## WHAT THIS TASK INVOLVES
If a line below falls between the line with "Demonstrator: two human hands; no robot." and the line with "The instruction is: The", or is one of those two, output it exactly; output nothing else and no pictures.

## INFORMATION PROVIDED
╭──
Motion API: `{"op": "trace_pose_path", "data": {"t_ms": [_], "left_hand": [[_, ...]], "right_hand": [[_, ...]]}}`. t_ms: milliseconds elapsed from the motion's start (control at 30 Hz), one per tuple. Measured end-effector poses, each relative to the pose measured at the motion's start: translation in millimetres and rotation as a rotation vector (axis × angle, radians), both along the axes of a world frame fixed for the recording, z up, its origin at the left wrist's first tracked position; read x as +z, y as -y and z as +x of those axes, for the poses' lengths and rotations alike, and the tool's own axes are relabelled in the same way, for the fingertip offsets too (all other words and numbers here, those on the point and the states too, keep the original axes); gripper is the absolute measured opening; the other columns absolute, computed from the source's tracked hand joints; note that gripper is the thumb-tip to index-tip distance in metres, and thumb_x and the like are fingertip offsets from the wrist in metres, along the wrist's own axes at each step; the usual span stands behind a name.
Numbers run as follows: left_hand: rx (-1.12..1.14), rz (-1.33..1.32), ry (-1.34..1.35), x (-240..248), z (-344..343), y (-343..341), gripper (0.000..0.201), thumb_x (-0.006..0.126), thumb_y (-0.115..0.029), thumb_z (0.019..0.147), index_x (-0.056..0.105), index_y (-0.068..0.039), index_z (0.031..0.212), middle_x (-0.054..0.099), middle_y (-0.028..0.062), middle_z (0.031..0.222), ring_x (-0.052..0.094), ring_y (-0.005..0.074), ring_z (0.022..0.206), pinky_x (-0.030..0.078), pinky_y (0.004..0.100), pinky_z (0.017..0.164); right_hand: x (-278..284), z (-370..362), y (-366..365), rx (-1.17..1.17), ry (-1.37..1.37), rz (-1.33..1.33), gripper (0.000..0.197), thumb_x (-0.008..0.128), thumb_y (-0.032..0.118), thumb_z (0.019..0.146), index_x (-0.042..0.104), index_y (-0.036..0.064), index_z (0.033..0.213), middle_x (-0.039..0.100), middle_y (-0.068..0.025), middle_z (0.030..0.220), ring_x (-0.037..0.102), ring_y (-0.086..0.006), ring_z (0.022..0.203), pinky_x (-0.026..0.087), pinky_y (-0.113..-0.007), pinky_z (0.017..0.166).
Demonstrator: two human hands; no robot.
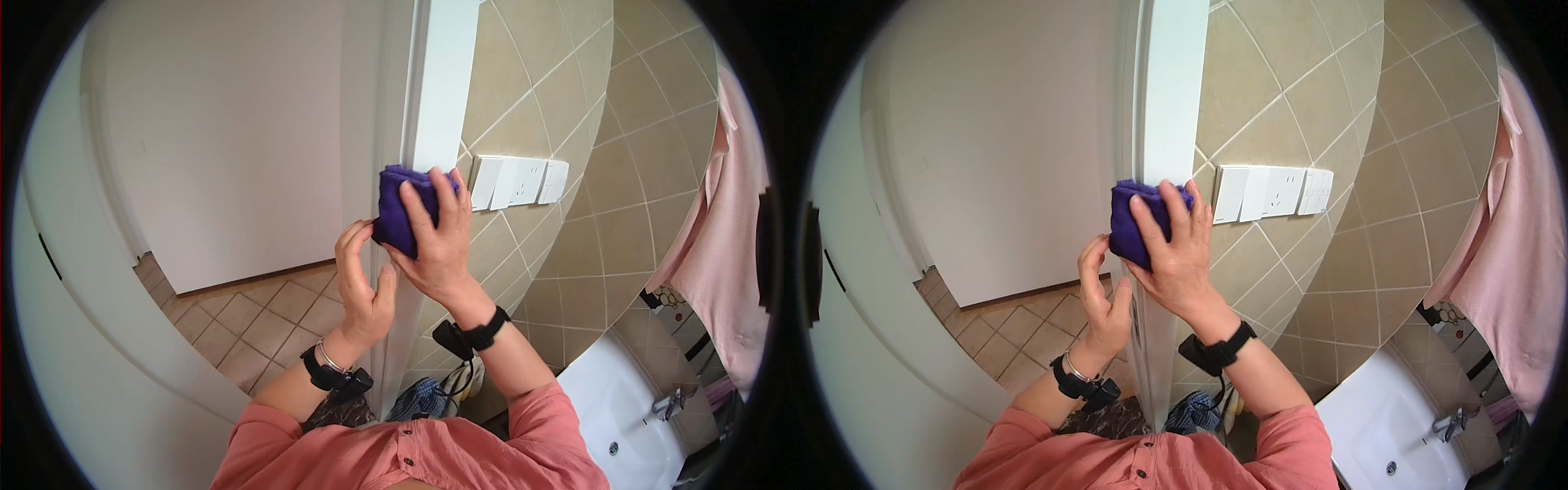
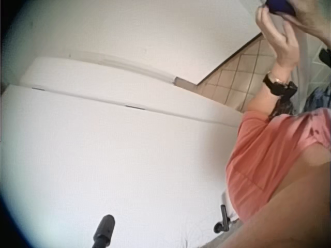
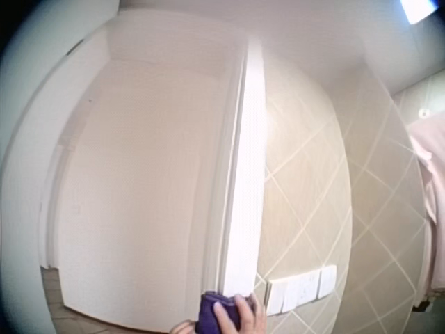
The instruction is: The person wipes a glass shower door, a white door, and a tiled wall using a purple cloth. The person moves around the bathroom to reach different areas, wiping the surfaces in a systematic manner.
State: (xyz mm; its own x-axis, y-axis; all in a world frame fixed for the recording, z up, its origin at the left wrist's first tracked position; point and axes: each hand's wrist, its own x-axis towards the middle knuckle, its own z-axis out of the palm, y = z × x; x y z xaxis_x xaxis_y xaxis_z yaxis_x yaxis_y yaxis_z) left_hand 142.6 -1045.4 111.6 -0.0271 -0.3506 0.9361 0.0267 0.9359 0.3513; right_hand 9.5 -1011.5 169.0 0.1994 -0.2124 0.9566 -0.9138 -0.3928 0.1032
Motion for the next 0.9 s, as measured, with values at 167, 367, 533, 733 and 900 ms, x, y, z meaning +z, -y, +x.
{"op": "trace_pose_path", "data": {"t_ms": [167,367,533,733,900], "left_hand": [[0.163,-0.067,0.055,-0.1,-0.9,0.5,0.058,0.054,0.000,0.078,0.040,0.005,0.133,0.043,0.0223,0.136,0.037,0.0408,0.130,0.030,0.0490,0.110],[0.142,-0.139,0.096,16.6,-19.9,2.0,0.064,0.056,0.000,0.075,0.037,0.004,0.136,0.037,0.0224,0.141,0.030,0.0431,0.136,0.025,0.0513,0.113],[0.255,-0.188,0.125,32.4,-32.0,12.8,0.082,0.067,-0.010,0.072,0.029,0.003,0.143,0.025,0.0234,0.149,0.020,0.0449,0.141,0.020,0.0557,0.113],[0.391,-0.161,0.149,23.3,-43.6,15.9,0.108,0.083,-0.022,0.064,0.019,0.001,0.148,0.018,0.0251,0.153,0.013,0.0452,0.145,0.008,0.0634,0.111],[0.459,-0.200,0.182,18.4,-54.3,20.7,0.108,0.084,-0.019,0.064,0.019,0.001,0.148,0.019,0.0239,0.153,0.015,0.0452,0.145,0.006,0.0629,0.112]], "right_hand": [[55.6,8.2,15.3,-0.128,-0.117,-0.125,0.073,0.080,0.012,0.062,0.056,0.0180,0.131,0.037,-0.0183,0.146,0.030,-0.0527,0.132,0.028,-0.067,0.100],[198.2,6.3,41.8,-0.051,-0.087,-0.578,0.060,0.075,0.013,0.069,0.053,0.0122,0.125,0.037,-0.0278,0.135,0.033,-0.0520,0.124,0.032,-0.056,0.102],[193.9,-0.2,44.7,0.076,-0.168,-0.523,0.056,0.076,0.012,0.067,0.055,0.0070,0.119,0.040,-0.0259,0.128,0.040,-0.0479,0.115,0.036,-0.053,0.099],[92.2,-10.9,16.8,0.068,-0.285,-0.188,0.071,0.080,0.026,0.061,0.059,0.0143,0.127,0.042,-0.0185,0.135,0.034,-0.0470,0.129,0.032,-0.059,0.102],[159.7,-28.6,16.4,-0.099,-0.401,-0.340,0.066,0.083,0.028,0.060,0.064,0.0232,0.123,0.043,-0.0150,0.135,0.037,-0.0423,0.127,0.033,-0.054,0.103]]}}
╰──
## ANSWER SPACE
Demonstrator: two human hands; no robot.
The instruction is: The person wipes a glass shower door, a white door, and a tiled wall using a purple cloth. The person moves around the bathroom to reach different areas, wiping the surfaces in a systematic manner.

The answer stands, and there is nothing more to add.